• **What you are asked to do**:
Your job is to print the listing exactly.

• **Data**:
────
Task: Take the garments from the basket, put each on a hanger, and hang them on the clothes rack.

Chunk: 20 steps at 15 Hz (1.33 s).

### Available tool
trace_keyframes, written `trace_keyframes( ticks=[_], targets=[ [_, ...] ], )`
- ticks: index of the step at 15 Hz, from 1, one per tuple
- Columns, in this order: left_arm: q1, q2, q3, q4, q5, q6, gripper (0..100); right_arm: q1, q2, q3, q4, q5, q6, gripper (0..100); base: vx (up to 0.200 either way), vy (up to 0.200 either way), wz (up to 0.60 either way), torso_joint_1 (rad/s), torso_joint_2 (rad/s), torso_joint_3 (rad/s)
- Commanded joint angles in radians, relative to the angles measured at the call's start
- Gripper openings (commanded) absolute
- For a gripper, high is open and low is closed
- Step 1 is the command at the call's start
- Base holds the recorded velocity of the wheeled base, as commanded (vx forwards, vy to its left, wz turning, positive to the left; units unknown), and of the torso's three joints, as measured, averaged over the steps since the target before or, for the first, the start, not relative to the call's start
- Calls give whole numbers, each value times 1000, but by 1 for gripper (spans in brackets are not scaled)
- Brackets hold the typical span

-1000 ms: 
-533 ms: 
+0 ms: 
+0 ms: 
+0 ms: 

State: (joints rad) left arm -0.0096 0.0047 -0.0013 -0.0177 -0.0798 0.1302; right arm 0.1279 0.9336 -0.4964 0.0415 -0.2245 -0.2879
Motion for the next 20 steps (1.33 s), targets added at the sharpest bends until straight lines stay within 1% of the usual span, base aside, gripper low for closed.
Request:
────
• **Response area**:
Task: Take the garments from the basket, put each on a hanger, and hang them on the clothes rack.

Chunk: 20 steps at 15 Hz (1.33 s).

### Available tool
trace_keyframes, written `trace_keyframes( ticks=[_], targets=[ [_, ...] ], )`
- ticks: index of the step at 15 Hz, from 1, one per tuple
- Columns, in this order: left_arm: q1, q2, q3, q4, q5, q6, gripper (0..100); right_arm: q1, q2, q3, q4, q5, q6, gripper (0..100); base: vx (up to 0.200 either way), vy (up to 0.200 either way), wz (up to 0.60 either way), torso_joint_1 (rad/s), torso_joint_2 (rad/s), torso_joint_3 (rad/s)
- Commanded joint angles in radians, relative to the angles measured at the call's start
- Gripper openings (commanded) absolute
- For a gripper, high is open and low is closed
- Step 1 is the command at the call's start
- Base holds the recorded velocity of the wheeled base, as commanded (vx forwards, vy to its left, wz turning, positive to the left; units unknown), and of the torso's three joints, as measured, averaged over the steps since the target before or, for the first, the start, not relative to the call's start
- Calls give whole numbers, each value times 1000, but by 1 for gripper (spans in brackets are not scaled)
- Brackets hold the typical span

-1000 ms: 
-533 ms: 
+0 ms: 
+0 ms: 
+0 ms: 

State: (joints rad) left arm -0.0096 0.0047 -0.0013 -0.0177 -0.0798 0.1302; right arm 0.1279 0.9336 -0.4964 0.0415 -0.2245 -0.2879
Motion for the next 20 steps (1.33 s), targets added at the sharpest bends until straight lines stay within 1% of the usual span, base aside, gripper low for closed.
Request:

That's the answer, with nothing more to add.